• [YOUR OBJECTIVE]: Please take the records that follow and repeat exactly the lines starting with the line with "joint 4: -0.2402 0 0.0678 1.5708" and going on through the line with "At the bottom".

• [Data extracted from a collection]:
━━━━━━
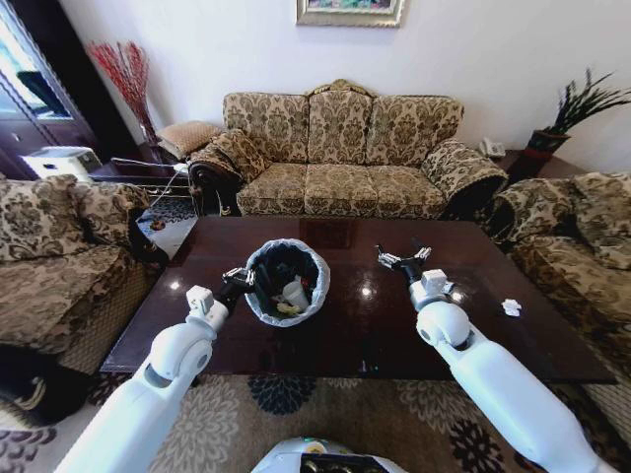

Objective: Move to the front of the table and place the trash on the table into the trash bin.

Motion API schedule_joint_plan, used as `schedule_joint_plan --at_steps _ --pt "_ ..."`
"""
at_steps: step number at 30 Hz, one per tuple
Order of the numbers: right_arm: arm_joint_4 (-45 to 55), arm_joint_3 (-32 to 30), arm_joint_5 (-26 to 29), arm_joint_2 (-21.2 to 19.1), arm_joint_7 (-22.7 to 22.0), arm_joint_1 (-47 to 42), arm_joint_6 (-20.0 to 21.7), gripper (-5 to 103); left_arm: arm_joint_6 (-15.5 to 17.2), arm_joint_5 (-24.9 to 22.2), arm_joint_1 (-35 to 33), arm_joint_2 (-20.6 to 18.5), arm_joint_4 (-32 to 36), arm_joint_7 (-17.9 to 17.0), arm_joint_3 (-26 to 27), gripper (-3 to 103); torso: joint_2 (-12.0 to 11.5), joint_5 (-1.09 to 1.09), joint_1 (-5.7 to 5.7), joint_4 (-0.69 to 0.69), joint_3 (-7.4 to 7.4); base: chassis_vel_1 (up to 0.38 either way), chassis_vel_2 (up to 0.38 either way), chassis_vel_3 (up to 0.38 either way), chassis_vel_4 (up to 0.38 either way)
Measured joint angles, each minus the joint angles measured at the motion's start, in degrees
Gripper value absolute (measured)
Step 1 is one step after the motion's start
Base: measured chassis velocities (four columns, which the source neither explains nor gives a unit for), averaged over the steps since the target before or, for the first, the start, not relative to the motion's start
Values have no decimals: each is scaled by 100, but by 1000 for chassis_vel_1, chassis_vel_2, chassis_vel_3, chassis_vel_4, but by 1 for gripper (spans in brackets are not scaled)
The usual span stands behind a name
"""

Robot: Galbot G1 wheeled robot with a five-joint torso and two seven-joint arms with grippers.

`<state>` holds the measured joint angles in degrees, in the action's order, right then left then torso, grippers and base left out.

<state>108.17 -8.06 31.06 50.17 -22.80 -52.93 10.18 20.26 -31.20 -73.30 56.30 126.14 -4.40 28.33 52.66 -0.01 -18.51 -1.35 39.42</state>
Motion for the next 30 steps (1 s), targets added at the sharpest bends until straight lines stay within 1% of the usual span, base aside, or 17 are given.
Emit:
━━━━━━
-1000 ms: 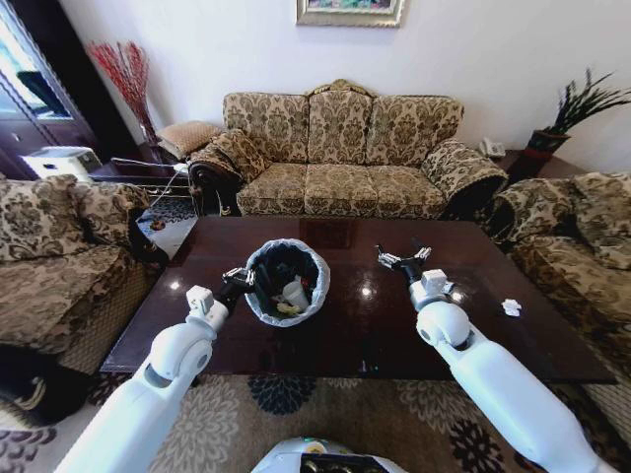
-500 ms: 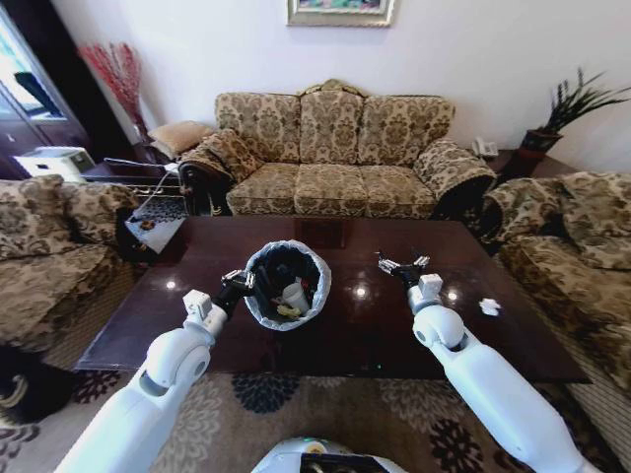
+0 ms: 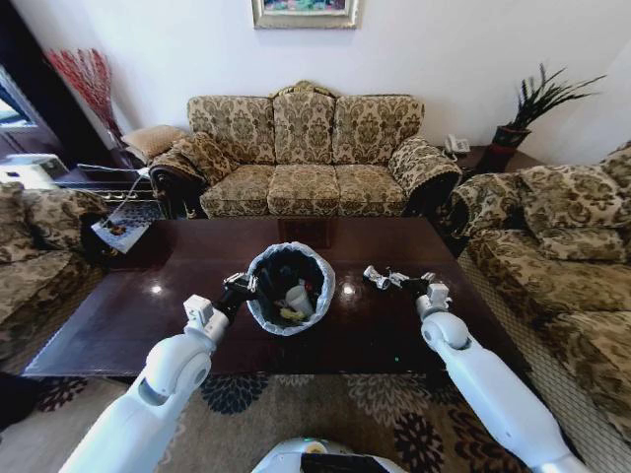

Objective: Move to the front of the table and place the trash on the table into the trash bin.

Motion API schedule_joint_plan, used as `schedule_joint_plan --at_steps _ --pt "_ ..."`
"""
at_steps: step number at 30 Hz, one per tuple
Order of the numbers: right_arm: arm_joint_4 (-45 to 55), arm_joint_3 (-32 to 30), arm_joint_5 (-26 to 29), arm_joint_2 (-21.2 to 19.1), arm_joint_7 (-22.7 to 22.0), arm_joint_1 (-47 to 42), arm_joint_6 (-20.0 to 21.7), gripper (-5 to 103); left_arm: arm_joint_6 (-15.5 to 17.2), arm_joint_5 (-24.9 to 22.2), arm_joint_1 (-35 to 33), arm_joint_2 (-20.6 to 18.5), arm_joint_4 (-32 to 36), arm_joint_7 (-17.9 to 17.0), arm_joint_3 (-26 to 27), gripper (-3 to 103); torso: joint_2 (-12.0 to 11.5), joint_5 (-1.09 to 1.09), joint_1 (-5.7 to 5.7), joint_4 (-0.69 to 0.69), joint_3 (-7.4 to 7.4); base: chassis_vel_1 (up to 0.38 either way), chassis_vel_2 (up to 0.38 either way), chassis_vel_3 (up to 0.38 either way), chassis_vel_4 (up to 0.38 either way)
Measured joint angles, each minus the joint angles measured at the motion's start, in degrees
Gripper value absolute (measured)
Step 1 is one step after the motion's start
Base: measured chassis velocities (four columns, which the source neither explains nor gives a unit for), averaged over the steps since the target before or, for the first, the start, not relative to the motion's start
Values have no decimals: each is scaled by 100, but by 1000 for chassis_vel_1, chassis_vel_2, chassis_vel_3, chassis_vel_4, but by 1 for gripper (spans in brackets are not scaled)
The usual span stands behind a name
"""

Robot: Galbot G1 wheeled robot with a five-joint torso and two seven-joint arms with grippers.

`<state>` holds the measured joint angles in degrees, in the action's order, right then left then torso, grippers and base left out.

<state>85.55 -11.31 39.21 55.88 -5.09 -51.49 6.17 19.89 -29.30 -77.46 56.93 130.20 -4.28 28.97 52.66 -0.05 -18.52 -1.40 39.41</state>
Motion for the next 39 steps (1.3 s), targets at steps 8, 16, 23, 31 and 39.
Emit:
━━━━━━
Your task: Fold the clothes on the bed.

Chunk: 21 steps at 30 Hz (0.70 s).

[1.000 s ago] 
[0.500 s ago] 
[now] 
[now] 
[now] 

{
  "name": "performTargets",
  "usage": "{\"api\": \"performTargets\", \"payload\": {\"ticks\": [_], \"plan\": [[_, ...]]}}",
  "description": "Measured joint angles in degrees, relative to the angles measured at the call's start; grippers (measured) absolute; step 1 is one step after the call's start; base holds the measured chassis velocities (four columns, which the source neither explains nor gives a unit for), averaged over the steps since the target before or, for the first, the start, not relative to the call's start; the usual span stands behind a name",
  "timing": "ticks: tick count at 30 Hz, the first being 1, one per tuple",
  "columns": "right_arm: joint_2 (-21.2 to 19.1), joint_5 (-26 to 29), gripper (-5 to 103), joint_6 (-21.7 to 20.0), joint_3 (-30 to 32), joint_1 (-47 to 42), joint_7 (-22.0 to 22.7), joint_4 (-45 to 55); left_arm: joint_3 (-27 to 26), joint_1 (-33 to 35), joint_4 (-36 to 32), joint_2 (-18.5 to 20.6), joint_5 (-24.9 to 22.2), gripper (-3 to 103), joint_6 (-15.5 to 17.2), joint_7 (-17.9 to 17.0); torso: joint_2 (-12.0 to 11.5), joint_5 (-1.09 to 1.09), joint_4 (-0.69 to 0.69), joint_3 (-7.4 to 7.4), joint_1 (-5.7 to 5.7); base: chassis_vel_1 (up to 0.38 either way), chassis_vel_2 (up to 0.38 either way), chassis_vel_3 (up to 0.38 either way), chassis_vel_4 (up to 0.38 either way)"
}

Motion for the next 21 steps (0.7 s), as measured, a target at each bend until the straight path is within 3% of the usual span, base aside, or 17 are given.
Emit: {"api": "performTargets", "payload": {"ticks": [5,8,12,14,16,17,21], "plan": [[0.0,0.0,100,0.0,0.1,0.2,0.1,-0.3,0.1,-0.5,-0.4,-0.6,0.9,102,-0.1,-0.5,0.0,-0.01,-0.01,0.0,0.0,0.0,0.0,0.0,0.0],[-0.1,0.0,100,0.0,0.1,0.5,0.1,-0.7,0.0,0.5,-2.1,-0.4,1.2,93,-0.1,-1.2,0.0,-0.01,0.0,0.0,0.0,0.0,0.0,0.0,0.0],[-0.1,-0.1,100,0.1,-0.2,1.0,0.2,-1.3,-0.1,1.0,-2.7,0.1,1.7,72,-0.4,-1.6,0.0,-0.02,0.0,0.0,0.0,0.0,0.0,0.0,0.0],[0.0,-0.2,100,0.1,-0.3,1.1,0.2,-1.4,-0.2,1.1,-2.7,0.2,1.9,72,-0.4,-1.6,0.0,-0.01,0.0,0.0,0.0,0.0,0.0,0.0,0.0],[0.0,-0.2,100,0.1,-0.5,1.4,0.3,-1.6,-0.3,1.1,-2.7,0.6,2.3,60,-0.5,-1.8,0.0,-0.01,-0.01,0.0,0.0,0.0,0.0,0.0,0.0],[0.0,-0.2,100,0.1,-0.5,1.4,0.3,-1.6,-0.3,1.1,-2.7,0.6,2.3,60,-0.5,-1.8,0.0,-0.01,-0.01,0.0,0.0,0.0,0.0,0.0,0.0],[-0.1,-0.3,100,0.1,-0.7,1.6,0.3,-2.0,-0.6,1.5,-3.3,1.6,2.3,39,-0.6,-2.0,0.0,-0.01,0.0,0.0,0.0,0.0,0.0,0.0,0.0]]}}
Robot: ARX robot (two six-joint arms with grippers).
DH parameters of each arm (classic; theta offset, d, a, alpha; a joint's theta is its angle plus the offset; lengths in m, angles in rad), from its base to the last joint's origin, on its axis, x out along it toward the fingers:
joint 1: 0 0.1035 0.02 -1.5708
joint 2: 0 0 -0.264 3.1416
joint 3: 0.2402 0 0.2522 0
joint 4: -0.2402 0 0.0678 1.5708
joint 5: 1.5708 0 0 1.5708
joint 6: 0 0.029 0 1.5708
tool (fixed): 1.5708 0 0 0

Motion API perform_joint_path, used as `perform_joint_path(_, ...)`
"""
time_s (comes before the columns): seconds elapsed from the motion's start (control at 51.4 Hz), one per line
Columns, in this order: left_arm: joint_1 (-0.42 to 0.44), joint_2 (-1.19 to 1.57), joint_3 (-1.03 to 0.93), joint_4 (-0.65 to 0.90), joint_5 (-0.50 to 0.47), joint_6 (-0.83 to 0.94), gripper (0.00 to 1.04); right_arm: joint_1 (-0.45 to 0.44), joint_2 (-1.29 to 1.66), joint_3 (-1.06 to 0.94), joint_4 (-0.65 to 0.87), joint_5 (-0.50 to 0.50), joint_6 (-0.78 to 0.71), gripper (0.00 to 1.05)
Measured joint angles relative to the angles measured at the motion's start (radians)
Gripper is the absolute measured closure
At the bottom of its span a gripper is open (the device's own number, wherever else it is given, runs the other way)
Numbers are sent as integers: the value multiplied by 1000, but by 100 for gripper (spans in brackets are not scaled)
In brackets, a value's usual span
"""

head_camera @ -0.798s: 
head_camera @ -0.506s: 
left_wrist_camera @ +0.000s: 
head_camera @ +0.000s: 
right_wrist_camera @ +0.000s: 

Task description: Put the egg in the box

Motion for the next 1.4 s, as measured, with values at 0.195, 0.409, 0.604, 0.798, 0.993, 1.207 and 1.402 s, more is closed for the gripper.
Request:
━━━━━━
• [EXERCISE OUTPUT]:
joint 4: -0.2402 0 0.0678 1.5708
joint 5: 1.5708 0 0 1.5708
joint 6: 0 0.029 0 1.5708
tool (fixed): 1.5708 0 0 0

Motion API perform_joint_path, used as `perform_joint_path(_, ...)`
"""
time_s (comes before the columns): seconds elapsed from the motion's start (control at 51.4 Hz), one per line
Columns, in this order: left_arm: joint_1 (-0.42 to 0.44), joint_2 (-1.19 to 1.57), joint_3 (-1.03 to 0.93), joint_4 (-0.65 to 0.90), joint_5 (-0.50 to 0.47), joint_6 (-0.83 to 0.94), gripper (0.00 to 1.04); right_arm: joint_1 (-0.45 to 0.44), joint_2 (-1.29 to 1.66), joint_3 (-1.06 to 0.94), joint_4 (-0.65 to 0.87), joint_5 (-0.50 to 0.50), joint_6 (-0.78 to 0.71), gripper (0.00 to 1.05)
Measured joint angles relative to the angles measured at the motion's start (radians)
Gripper is the absolute measured closure
At the bottom of its span a gripper is open (the device's own number, wherever else it is given, runs the other way)

This completes the requested output.